1. The user’s question, reframed: “legalized or decriminalized” — what actually happened
The phrasing asks whether any states went in the direction of legalizing or removing criminal penalties for sex with animals since 2010; the available legal surveys and advocacy tracking show no such liberalization. Instead, the 2010s and early 2020s were a period of legislative tightening and statutory clarification — often adding explicit bans or expanding cruelty statutes to cover photographing animals in sexual acts — not repeal or decriminalization [1] [2].
2. The hard developments: examples of new criminalization and amendment
A concrete example of tightening came in Alaska, which amended its cruelty statutes in 2010 to bring sexual conduct with animals clearly within criminal prohibitions, a model echoed in later enactments that also criminalized filming such acts [1]. Legal reviews and state-by-state tables assembled by legal scholars and advocacy groups document a wave of additions and amendments after 2010 that closed ambiguities in many states’ codes [2] [1].
3. The mid‑2010s turning point and the remaining outliers
A 2014 review found many states still lacked explicit statutes, but the landscape “changed dramatically” after that review as legislatures moved to close gaps; by the later 2010s and early 2020s only a handful of states remained without clear bestiality statutes, with advocacy groups and researchers tracking a near‑nationwide prohibition [2]. By early 2025 the Animal Legal Defense Fund publicly identified West Virginia as the only remaining state without an explicit ban — a status that underscores the direction of change was uniform criminalization rather than any state moving to legalize or decriminalize the conduct [3].

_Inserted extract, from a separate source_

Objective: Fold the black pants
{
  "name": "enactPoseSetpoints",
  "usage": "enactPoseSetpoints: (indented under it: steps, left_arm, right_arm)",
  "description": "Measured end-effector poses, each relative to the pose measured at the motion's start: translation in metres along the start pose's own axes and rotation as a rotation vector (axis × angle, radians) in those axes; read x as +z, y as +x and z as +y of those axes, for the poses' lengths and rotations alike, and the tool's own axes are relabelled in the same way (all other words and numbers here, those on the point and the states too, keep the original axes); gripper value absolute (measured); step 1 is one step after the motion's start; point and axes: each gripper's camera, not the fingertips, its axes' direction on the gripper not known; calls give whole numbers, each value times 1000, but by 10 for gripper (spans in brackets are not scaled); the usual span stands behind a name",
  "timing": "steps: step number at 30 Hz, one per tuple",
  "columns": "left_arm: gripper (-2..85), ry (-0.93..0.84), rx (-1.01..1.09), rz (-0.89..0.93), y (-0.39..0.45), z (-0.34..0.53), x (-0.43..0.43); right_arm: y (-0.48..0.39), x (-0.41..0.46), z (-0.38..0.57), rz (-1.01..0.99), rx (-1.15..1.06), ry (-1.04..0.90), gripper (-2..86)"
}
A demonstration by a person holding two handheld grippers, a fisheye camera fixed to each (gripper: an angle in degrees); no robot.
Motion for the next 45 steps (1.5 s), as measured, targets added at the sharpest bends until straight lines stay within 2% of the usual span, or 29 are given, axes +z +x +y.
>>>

4. Conflicting public compilations and why they matter
Not all secondary compilations agree: some outlets and aggregated tables have reported that all 50 states prohibit bestiality [4], while others — both older and contemporaneous pieces — highlighted several states still lacking explicit prohibitions earlier in the decade [5] [6]. Those differences reflect timing, the narrowness of statutory language (some states rely on general cruelty or obscenity statutes rather than an explicit “bestiality” label), and the quality of the source’s legislative tracking [1] [5] [4].
5. Alternative viewpoints and hidden agendas in coverage
Advocacy groups like the Animal Legal Defense Fund frame the trend as correcting a moral and enforcement gap and press legislatures to act [3]; by contrast, sensational journalism or viral listicles have sometimes overstated how many states were “legal” for long periods by conflating the absence of a named statute with actual permissibility [5] [6]. Some academic work cautions against relying solely on the “Link” between bestiality and interpersonal violence as the legislative rationale, urging careful empirical grounding instead [2].
6. Bottom line and limitations of available reporting
Bottom line: there is no evidence in the reviewed reporting that any state has legalized or decriminalized bestiality since 2010; the recorded movement has been toward criminalization, with states amending statutes to explicitly prohibit the conduct [1] [2] [3]. The reporting, however, contains timing and definitional inconsistencies — some compilations list all 50 states as banning the act while advocacy summaries identified narrow holdouts as late as 2025 — so pinpointing the exact legislative date for any final holdout requires direct statute checks in the relevant state code beyond these sources [4] [3].